What I'm more intrigued by--and perhaps such a book has been written--is the unintended consequence of Timestyle on the American consciousness. The problem with diagnosing a chronic problem of societal ignorance is that it is sometimes hard to tell the poison from the cure. Time under Hadden's watch and successively under Luce accomplished a great thing by making a whole nation more aware of what was happening in the world, but it did so by reducing historical figures to their physical attributes and reducing conflicts from their inherent complexity to digestible levels of right and wrong. In the beginning, Time did no original reporting; it cut and pasted and aggregated and stole and plagiarized and rewrote with only passing concern for facticity. In the beginning, Time was not a sponsor of journalism but a referendum on the work of reporters around the country. Hadden wasn't a student of the Chicago Manual of Style so much as he was a disciple of the Iliad; he kept it at his desk and referred his writers to it regularly. This appeal to the epic unconsciously perpetuated the Cult of the Great Man, which ultimately contributed to our current cult of celebrity and feeds into the nagging suspicion among many that we are less informed today than ever. Long before Google made us stupid (Google it), it seems, the magisterial Time magazine was making us reductionists.
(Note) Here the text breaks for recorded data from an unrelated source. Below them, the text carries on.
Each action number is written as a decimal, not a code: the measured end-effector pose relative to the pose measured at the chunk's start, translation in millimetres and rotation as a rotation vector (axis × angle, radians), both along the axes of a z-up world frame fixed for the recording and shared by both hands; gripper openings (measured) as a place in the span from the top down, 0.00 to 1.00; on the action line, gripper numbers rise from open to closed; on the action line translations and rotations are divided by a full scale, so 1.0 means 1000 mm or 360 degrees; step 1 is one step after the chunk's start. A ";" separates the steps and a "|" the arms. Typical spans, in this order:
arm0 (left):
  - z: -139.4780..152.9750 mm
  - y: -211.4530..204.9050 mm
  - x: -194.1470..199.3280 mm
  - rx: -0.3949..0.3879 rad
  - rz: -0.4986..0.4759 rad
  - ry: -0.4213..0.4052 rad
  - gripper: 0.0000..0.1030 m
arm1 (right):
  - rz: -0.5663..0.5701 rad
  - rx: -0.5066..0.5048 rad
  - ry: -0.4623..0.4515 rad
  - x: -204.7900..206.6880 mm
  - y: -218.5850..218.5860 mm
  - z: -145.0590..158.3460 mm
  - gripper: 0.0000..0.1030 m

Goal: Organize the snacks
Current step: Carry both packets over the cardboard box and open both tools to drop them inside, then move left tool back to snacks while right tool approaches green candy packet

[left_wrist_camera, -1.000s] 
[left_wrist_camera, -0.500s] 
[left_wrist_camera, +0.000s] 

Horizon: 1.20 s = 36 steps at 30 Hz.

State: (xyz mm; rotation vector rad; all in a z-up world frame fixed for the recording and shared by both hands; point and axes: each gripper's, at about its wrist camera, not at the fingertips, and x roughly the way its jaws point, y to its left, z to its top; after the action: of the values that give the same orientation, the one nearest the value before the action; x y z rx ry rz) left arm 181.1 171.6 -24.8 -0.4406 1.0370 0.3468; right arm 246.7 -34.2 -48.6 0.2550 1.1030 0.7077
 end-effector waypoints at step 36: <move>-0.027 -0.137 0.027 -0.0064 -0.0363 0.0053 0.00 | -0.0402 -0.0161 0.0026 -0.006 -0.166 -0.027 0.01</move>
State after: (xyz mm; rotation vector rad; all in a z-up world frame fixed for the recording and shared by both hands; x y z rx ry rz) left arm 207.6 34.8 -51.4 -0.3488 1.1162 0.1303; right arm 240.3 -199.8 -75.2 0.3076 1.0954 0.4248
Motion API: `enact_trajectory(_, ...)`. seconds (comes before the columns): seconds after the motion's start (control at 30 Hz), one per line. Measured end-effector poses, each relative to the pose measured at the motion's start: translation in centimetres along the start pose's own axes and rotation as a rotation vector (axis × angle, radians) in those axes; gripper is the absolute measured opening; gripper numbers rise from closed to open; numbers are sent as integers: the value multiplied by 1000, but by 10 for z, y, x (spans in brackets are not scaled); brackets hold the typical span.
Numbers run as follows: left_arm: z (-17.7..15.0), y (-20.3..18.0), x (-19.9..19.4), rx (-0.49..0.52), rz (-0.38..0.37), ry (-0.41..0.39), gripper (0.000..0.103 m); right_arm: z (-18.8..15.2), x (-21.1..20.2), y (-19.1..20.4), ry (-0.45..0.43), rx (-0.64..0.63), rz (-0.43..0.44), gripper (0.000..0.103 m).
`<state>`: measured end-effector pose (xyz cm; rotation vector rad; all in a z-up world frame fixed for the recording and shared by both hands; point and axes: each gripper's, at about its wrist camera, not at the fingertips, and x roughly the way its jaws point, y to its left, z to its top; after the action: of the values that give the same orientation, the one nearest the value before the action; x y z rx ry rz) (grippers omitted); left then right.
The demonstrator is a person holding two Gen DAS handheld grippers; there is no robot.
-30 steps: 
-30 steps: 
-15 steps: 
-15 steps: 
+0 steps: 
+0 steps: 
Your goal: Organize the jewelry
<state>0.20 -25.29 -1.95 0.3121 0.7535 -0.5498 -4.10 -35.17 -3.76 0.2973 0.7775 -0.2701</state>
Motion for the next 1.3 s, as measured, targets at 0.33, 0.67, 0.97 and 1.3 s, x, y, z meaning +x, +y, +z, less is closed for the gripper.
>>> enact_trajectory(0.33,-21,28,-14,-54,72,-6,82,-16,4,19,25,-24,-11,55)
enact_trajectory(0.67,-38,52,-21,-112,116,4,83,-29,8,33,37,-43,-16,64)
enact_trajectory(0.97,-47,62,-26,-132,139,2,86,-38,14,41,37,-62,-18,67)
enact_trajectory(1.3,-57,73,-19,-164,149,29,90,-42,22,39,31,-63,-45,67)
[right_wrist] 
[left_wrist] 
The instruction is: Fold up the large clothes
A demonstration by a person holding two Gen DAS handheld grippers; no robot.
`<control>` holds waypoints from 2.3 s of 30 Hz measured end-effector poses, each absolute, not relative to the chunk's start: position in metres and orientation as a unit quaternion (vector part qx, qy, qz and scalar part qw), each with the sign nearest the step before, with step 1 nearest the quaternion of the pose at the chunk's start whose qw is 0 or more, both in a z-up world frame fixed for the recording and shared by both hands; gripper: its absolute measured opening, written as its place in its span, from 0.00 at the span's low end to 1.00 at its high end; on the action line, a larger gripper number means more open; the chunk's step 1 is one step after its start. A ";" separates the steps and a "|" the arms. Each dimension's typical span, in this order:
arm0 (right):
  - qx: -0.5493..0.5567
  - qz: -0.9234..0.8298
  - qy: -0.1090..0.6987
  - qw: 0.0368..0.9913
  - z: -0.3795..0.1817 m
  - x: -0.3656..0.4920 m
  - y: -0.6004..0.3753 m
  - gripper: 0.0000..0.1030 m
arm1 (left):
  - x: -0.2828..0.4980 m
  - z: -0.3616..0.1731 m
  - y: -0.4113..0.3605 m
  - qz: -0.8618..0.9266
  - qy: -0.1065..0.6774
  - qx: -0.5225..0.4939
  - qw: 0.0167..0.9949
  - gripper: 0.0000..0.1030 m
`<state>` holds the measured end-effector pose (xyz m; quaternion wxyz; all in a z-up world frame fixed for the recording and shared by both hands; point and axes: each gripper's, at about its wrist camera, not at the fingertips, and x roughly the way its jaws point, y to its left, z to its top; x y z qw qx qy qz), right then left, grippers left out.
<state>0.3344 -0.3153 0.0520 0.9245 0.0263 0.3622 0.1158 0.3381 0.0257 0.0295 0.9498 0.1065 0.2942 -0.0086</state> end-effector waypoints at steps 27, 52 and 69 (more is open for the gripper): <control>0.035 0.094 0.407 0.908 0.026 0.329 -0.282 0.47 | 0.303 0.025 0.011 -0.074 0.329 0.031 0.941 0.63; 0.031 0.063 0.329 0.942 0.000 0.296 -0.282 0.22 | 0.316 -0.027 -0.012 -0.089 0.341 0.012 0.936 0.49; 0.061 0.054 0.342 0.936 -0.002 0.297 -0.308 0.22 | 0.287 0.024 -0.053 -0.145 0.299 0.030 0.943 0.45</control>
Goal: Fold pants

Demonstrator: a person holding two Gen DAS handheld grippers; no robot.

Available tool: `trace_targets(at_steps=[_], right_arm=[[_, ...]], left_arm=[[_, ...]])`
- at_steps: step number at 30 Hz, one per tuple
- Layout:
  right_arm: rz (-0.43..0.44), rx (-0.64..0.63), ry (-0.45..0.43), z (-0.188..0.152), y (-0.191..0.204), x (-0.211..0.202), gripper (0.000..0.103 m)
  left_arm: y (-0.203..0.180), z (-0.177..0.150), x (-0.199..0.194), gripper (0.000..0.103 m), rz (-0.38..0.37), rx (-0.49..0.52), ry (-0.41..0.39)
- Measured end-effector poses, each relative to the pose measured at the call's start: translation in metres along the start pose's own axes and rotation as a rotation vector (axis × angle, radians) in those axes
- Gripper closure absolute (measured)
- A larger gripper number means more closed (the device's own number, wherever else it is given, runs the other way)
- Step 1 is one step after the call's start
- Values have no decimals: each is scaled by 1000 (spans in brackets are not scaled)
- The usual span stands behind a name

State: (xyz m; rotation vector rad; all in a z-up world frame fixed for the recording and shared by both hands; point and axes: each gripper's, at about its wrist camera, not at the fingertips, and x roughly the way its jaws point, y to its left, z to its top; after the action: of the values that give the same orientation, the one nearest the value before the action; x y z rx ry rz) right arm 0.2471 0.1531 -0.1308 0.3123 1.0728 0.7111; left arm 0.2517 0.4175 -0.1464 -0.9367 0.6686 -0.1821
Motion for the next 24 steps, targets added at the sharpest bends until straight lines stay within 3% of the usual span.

Perhaps that's too harsh an indictment. But the weaknesses I see in Time's original editorial vision, in Timestyle's editorial approach, is apparent in this book: a hagiographical treatment of the tragic-comic Thor/Hadden and a cynical send-up of the devious, swindling Loki/Luce. It's a good read for any editor, a cautionary tale of both the thirst for power and the shadow side of creativity, but I hope it's not the final word on Time's legacy.